◆ INSTRUCTIONS TO FOLLOW ◆
All the data beneath this line is to be reproduced exactly.

◆ SUPPLIED MATERIAL ◆
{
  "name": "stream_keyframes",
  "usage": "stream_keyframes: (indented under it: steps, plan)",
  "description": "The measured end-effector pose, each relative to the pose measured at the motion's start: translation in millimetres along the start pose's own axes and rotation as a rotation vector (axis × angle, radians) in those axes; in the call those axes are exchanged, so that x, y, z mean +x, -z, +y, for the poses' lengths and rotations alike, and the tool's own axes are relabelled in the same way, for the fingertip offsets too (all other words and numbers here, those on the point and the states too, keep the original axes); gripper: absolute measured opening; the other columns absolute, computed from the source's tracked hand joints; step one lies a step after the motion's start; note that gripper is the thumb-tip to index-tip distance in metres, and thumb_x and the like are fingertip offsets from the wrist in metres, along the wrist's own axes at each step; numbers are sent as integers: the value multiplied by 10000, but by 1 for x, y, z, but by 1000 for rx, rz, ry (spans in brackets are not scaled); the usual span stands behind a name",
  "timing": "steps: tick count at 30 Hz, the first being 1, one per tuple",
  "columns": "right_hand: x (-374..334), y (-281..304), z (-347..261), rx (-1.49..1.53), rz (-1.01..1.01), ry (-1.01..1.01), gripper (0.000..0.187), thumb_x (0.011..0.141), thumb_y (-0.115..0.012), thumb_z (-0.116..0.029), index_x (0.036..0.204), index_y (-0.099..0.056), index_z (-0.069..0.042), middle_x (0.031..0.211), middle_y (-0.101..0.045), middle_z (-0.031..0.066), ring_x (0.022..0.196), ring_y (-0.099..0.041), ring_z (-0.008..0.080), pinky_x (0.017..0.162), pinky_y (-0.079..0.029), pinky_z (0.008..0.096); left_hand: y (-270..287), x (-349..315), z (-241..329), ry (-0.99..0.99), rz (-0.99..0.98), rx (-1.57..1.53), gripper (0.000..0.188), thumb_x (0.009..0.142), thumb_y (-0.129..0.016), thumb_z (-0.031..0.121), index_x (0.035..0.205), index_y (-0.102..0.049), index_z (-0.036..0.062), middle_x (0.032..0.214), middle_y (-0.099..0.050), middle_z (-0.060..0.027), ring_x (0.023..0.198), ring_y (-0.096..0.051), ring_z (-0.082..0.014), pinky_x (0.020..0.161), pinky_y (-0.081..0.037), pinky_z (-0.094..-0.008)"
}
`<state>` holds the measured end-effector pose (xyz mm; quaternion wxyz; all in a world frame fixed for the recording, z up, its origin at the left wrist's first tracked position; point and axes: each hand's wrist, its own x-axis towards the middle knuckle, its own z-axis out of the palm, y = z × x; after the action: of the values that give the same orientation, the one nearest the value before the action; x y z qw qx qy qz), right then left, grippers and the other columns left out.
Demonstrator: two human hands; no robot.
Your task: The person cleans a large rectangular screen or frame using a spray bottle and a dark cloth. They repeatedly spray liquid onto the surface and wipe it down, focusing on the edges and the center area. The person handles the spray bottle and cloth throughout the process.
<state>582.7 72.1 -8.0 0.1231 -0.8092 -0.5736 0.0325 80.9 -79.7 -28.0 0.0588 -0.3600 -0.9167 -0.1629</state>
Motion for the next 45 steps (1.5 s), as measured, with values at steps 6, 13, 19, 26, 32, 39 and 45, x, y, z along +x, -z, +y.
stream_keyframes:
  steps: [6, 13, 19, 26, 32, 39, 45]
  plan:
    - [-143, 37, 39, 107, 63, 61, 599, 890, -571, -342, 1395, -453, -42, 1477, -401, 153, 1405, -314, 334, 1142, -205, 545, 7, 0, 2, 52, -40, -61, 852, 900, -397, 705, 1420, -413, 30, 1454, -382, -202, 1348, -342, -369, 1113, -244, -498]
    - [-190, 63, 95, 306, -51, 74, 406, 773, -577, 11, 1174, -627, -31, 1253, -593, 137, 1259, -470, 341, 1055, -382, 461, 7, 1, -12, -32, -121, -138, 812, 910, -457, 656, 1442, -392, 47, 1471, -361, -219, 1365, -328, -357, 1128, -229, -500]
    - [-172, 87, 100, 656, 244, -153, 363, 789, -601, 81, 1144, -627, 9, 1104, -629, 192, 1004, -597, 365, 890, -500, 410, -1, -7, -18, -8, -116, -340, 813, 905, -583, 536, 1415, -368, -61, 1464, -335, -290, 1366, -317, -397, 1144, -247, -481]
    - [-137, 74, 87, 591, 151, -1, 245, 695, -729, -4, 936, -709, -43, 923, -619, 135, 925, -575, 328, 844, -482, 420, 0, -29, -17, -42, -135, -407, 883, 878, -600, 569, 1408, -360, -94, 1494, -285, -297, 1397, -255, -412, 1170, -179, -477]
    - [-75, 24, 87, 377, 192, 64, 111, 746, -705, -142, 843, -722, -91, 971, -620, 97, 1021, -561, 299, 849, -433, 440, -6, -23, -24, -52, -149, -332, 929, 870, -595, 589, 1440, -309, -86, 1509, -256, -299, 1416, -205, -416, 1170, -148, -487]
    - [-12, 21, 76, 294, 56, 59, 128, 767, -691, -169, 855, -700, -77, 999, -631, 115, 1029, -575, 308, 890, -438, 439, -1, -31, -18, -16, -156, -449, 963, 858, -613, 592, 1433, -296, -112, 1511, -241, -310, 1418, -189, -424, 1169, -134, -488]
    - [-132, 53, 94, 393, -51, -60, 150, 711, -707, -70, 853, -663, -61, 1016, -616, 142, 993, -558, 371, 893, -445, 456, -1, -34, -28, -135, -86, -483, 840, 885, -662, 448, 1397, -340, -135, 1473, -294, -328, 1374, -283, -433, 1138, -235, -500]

◆ OUTPUT ◆
{
  "name": "stream_keyframes",
  "usage": "stream_keyframes: (indented under it: steps, plan)",
  "description": "The measured end-effector pose, each relative to the pose measured at the motion's start: translation in millimetres along the start pose's own axes and rotation as a rotation vector (axis × angle, radians) in those axes; in the call those axes are exchanged, so that x, y, z mean +x, -z, +y, for the poses' lengths and rotations alike, and the tool's own axes are relabelled in the same way, for the fingertip offsets too (all other words and numbers here, those on the point and the states too, keep the original axes); gripper: absolute measured opening; the other columns absolute, computed from the source's tracked hand joints; step one lies a step after the motion's start; note that gripper is the thumb-tip to index-tip distance in metres, and thumb_x and the like are fingertip offsets from the wrist in metres, along the wrist's own axes at each step; numbers are sent as integers: the value multiplied by 10000, but by 1 for x, y, z, but by 1000 for rx, rz, ry (spans in brackets are not scaled); the usual span stands behind a name",
  "timing": "steps: tick count at 30 Hz, the first being 1, one per tuple",
  "columns": "right_hand: x (-374..334), y (-281..304), z (-347..261), rx (-1.49..1.53), rz (-1.01..1.01), ry (-1.01..1.01), gripper (0.000..0.187), thumb_x (0.011..0.141), thumb_y (-0.115..0.012), thumb_z (-0.116..0.029), index_x (0.036..0.204), index_y (-0.099..0.056), index_z (-0.069..0.042), middle_x (0.031..0.211), middle_y (-0.101..0.045), middle_z (-0.031..0.066), ring_x (0.022..0.196), ring_y (-0.099..0.041), ring_z (-0.008..0.080), pinky_x (0.017..0.162), pinky_y (-0.079..0.029), pinky_z (0.008..0.096); left_hand: y (-270..287), x (-349..315), z (-241..329), ry (-0.99..0.99), rz (-0.99..0.98), rx (-1.57..1.53), gripper (0.000..0.188), thumb_x (0.009..0.142), thumb_y (-0.129..0.016), thumb_z (-0.031..0.121), index_x (0.035..0.205), index_y (-0.102..0.049), index_z (-0.036..0.062), middle_x (0.032..0.214), middle_y (-0.099..0.050), middle_z (-0.060..0.027), ring_x (0.023..0.198), ring_y (-0.096..0.051), ring_z (-0.082..0.014), pinky_x (0.020..0.161), pinky_y (-0.081..0.037), pinky_z (-0.094..-0.008)"
}
`<state>` holds the measured end-effector pose (xyz mm; quaternion wxyz; all in a world frame fixed for the recording, z up, its origin at the left wrist's first tracked position; point and axes: each hand's wrist, its own x-axis towards the middle knuckle, its own z-axis out of the palm, y = z × x; after the action: of the values that give the same orientation, the one nearest the value before the action; x y z qw qx qy qz), right then left, grippers and the other columns left out.
Demonstrator: two human hands; no robot.
Your task: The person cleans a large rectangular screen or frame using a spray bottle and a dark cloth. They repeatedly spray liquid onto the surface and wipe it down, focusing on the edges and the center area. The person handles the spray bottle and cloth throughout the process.
<state>582.7 72.1 -8.0 0.1231 -0.8092 -0.5736 0.0325 80.9 -79.7 -28.0 0.0588 -0.3600 -0.9167 -0.1629</state>
Motion for the next 45 steps (1.5 s), as measured, with values at steps 6, 13, 19, 26, 32, 39 and 45, x, y, z along +x, -z, +y.
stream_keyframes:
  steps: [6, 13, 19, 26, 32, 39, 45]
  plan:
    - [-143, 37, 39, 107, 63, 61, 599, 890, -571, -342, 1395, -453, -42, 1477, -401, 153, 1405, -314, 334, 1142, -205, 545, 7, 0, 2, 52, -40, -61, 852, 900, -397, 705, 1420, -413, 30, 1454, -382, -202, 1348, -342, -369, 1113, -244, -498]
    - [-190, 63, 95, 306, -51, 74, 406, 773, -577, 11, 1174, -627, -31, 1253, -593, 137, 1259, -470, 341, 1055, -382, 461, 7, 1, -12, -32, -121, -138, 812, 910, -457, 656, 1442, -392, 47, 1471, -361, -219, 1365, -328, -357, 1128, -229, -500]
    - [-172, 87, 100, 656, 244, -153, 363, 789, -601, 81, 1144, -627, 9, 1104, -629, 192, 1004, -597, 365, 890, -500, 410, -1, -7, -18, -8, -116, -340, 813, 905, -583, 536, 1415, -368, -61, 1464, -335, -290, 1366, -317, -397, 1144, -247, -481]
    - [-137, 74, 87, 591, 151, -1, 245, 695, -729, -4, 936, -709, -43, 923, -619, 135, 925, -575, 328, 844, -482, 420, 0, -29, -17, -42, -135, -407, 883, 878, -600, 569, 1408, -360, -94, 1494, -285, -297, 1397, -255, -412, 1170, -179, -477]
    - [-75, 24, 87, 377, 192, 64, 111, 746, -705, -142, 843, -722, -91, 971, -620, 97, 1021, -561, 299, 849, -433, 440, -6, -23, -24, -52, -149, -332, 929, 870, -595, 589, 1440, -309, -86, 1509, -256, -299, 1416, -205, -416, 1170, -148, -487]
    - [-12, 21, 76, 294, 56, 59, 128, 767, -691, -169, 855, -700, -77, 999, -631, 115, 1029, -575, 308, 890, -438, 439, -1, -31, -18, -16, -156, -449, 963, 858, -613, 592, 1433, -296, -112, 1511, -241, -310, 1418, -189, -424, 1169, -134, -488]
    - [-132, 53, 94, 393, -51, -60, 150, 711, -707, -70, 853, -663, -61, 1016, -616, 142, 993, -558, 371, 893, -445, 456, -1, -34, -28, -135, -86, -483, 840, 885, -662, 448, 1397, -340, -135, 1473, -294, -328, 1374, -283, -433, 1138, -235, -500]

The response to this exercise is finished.